DIKSIMERDEKA.COM, DENPASAR, BALI – Partai Demokrasi Indonesia Perjuangan (PDIP) menjadi satu-satunya partai yang bisa mengusung calon Gubernur dan Wakil Gubernur di Pemilihan Gubernur (Pilgub) Bali 2024 tanpa perlu membentuk koalisi dengan partai lain.

Sebab, PDIP berhasil memperoleh 32 kursi dari 55 alokasi kursi DPRD pada Pemilu 2024, diikuti Gerindra (10 kursi), Golkar (7 kursi), Demokrat (3 kursi), NasDem (2 kursi), PSI (1 kursi).

Merujuk Pasal 40 UU Nomor 10 Tahun 2016 tentang Pilkada, parpol atau gabungan parpol harus memiliki minimal 20 persen dari jumlah kursi DPRD atau 25 persen akumulasi perolehan suara sah dalam pemilu DPRD untuk bisa mengusung kandidat di Pilkada.

Baca juga :  Samakan Persepsi untuk Kemajuan Klungkung, Made Satria Sambangi Kantor Golkar

Maka setidaknya dibutuhkan 11 kursi DPRD untuk bisa mengusung calon Gubernur dan Wakil Gubernur Bali. Dengan ketentuan tersebut hanya PDIP satu-satunya partai yang dapat mengusung kandidat di Pilgub Bali tanpa perlu berkoalisi dengan partai lain.

Sementara partai Gerindra yang duduk di posisi kedua, harus berkoalisi dengan partai politik lain untuk bisa mengusung kandidatnya. Juga dengan Partai Golkar yang mendapat perolehan kursi terbesar ketiga.

Pengamat Politik Universitas Pendidikan Nasional I Nyoman Subanda menyebut Pilgub Bali 2024 idealnya diwarnai 3 pasangan kandidat. Hal ini merujuk pada formasi kepemilikan kursi oleh partai di DPRD Bali hasil Pemilu 2024.

Baca juga :  Pilgub Bali 2024: PSI Masih Lihat Figur yang akan Diusung

“Jika partai-partai besar di DPRD Bali memutuskan untuk tidak berkoalisi, kemungkinan akan muncul 3 pasangan calon gubernur nanti,” terang Nyoman Subanda kepada diksimerdeka.com, Rabu (20/03/2024).

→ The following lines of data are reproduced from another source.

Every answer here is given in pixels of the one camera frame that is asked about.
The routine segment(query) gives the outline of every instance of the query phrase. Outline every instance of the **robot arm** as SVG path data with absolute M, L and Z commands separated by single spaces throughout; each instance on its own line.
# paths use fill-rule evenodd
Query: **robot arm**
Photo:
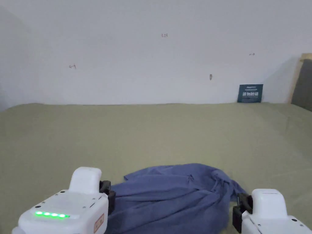
M 312 234 L 294 216 L 287 215 L 283 195 L 275 189 L 239 194 L 233 207 L 233 226 L 242 234 Z
M 69 189 L 24 212 L 12 234 L 103 234 L 115 207 L 115 192 L 109 181 L 100 181 L 101 174 L 98 168 L 75 170 Z

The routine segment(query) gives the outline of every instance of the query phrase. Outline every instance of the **blue fabric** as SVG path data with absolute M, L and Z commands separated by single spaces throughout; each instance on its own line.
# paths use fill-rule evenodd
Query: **blue fabric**
M 112 186 L 116 207 L 108 234 L 218 234 L 227 226 L 230 201 L 244 192 L 223 171 L 196 163 L 150 167 L 124 178 Z

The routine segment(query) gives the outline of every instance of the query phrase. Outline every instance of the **dark blue sign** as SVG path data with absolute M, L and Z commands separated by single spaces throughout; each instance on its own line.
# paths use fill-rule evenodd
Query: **dark blue sign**
M 261 102 L 263 85 L 240 85 L 237 102 Z

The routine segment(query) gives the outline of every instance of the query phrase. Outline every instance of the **sign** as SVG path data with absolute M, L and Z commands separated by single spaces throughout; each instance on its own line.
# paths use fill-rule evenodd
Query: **sign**
M 104 223 L 105 215 L 102 214 L 102 216 L 95 222 L 93 233 L 96 233 L 96 231 L 100 228 L 100 226 Z
M 240 85 L 237 102 L 261 102 L 263 85 Z

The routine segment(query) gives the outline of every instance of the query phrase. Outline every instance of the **led indicator strip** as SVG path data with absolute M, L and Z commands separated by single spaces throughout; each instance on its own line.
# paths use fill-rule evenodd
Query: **led indicator strip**
M 42 212 L 42 211 L 36 211 L 36 216 L 44 216 L 44 217 L 49 217 L 49 218 L 69 218 L 70 217 L 70 215 Z

Kendati peluang munculnya tiga cagub pada Pilgub Bali 2024 terbuka, namun Subanda pesimis hal tersebut bisa terwujud. Ini lantaran setiap partai pasti mempertimbangkan sejumlah hal sebelum mencalonkan seorang kader atau tokoh.

“Ada banyak pertimbangan yang dipikirkan partai untuk mencalonkan kader dan tokoh mulai dari ketokohan, popularitas, modal kapital si kader atau tokoh, dan value kader atau tokoh. Jika mereka memiliki kader atau tokoh yang memenuhi itu pasti partai mencalonkan,” terangnya.

Baca juga :  Rumah Hasto di Kebagusan Turut Digeledah KPK

Namun, sejauh ini tambah Subanda, belum muncul kader atau tokoh yang memiliki kriteria tersebut. Disamping itu, partai politik juga belum menggarap secara serius tokoh atau kader untuk maju Pilgub Bali.

Menurutnya, sejauh ini baru media yang gembar gembor menampilkan tokoh-tokoh yang berpotensi maju Pilgub Bali. Tapi keseriusan dari partai belum ada.

“Ini juga yang membuat pesimis bahwa Pilgub Bali akan diikuti banyak pasangan calon gubernur. Mungkin bisa saja hanya dua atau bisa saja calon tunggal melawan kotak kosong,” tandasnya.